Trumped up home office leak charges against a top Tory MP have been dropped as a committee of MPs slated civil servants for "exaggerating" the seriousness of alleged leaks, which led to the heavy-handed police raid and arrest of Damian Green. It's goodbye Smeargate, as Greengate leaves a discredited fag-end of a government trying to close another 'gate' after the pre-election dirty tricks horse has bolted.
The Greengate decision comes as a reeling Downing Street struggles to cover up the Smeargate email scandal against the Tories and raises fresh doubts over the involvement of home secretary Jacqui Smith and her band of political police, already under fire for G20 police brutality.
Now the CPS has said there was "insufficient evidence" to bring a court case against the shadow immigration minister, adding: "The information leaked was not secret information or information affecting national security," something police must have known before the raid and arrest.
Many at Westminster expected charges against Green to be dropped weeks ago but instead it dragged on for months since anti-terror police made an unwarranted raid on Green's office in the sanctity of parliament.
Red-faced cops and officials tried to use the excuse of 'national security' for the raid to hide their embarrassment. Now the home affairs committee has questioned whether police would have got involved if they had not been misled.
The MPs said there was a "clear mismatch" between the "misleading" and "hyperbolic" contents of a senior cabinet office official's letter citing national security as a reason for the raid and the description of the leaks provided by the home office's civil service chief.

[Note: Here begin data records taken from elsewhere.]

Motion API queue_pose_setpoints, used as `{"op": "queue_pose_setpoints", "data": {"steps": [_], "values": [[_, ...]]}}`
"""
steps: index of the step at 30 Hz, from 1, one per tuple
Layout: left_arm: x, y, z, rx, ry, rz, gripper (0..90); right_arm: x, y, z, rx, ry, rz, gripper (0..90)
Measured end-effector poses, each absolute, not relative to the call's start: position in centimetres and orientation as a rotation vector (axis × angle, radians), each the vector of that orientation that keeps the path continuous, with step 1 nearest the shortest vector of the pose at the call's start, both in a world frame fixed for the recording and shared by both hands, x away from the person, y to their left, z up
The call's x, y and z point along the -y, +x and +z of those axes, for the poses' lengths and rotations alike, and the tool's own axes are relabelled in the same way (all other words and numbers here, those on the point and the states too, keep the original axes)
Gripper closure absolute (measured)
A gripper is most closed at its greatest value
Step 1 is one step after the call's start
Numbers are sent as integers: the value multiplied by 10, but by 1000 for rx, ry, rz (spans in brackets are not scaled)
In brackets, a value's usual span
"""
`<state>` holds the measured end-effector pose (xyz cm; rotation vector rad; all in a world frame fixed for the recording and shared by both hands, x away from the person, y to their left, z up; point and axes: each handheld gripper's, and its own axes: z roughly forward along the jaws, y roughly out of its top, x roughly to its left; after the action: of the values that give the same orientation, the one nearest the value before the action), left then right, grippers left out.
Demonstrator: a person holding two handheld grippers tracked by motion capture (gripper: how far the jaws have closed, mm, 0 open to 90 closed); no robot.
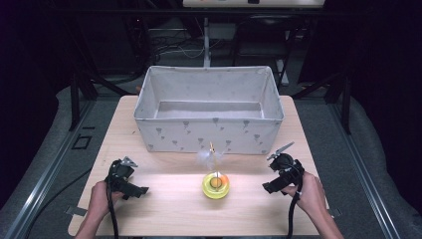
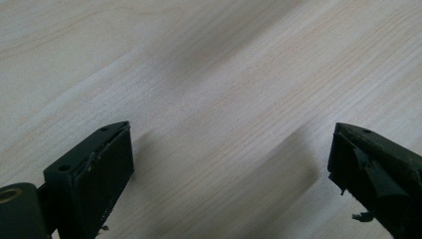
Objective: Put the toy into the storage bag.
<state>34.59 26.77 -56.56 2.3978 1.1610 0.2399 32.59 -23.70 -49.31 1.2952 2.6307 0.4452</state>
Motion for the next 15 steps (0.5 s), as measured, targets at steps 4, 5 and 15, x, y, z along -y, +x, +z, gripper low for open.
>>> {"op": "queue_pose_setpoints", "data": {"steps": [4, 5, 15], "values": [[-268, 346, -565, -1154, 2396, 242, 43, 236, 326, -494, -2649, 1282, 427, 115], [-267, 346, -565, -1153, 2396, 241, 43, 235, 326, -495, -2640, 1283, 421, 116], [-266, 346, -565, -1151, 2401, 236, 44, 228, 323, -490, -2652, 1232, 412, 118]]}}
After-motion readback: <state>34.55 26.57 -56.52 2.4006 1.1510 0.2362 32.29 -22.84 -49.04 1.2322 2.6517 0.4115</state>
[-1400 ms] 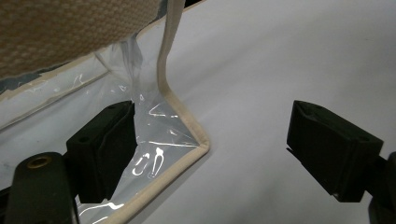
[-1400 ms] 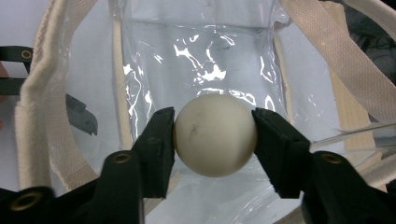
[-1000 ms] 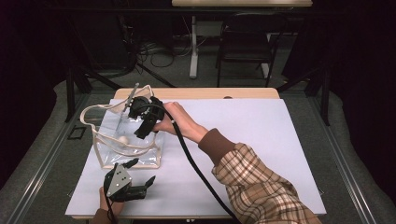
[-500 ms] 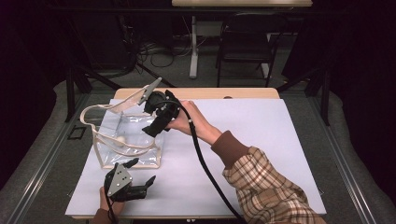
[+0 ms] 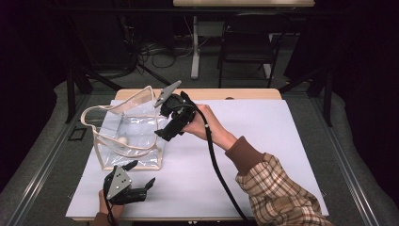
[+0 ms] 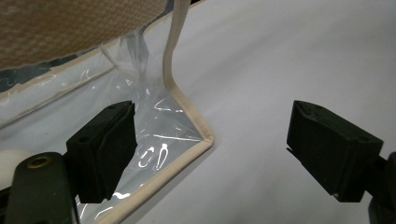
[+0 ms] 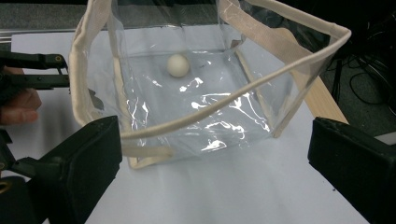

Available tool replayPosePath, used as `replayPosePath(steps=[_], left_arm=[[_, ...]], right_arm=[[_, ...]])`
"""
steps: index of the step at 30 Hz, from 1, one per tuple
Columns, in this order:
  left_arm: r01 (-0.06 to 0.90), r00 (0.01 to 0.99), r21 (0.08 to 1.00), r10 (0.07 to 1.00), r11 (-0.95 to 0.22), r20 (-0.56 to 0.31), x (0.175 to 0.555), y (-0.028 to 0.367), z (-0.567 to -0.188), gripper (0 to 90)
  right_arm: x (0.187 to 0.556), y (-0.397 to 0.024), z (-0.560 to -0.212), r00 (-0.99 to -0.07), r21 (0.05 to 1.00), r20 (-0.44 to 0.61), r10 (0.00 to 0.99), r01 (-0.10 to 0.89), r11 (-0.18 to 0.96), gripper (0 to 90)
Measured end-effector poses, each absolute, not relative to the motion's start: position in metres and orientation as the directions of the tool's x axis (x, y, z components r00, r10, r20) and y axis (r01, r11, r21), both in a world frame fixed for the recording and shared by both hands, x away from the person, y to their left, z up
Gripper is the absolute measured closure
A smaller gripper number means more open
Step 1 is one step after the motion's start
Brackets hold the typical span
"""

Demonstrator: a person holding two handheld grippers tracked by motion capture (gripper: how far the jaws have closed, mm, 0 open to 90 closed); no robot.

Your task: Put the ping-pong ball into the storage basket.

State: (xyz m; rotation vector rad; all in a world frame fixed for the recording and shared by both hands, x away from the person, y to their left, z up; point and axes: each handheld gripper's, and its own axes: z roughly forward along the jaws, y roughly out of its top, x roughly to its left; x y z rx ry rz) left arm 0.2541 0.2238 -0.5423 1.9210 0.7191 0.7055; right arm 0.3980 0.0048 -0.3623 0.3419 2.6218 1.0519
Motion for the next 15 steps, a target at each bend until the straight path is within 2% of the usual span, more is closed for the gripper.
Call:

The decision to drop charges against Green comes days after the appointment of Yates of the Yard, commissioner John Yates, to head up the Greengate police inquiry after Smith's favourite copper, bungling Bob Quick, was forced to make a quick exit when he exposed anti-terror plans to the media.
Green's controversial arrest last November came after Quick sent 20 anti-terrorist officers to search his parliamentary office, causing outrage at the time by both LibDems and Tories:
Both Green and Christopher Galley, a junior civil servant working at the home office, always denied wrongdoing. Both have had charges against them dropped due to "insufficient evidence". Green says he was releasing information in the public interest.
Key questions remain over why police were involved in this case when it was clear that could have been handled as an internal matter.
But the Tory MP paid the price of public interest after the heavy-handed tactics of the political police were exposed with his arrest. Yet he was bailed, not under anti-terrorist laws but under common law.
The shameful arrest of Green made a mockery of the pseudo-liberal facade of the New Labour government. Once again it exposed the hidden workings of powerful institutions of political and social control.
Home secretary Smith and the rest of the gang involved in this disgraceful episode now face fundamental questions at the heart of this scandal, not least why were the heavy mob used for the arrest when clearly this did not involve any state secrets? And who authorised the police search in the sacrosanct precincts of the Place of Westminster?
Downing Street had claimed this was a matter for the police and the prime minister had no prior knowledge of the arrest but the Orange Party smelt a big political rat at work here and some scary heavy-handed Big Brother tactics. A police investigation into a high-ranking politician would have to have been cleared at the very top.
Speaking after the CPS decision a relieved Green pointed the finger of responsibility at the home secretary: “I believe in the old Italian phrase that the fish rots from the head down.” Smith was “a poor home secretary” who had "shown poor judgement."
The decision to drop all charges over the Greengate affair is a further nail in the coffin for disposable home secretary Jacqui Smith, as the two homes secretary is already under fire over her second homes expenses fiddle. It is difficult to see how she, or speaker Michael Martin can survive.
Goodbye Smeargate, hello Greengate. The government is spinning out of control as another concerted attempt by Brown's bunch of spinners and henchmen to stoop to dirty tricks in Tory attacks has been exposed in the run up to the general election.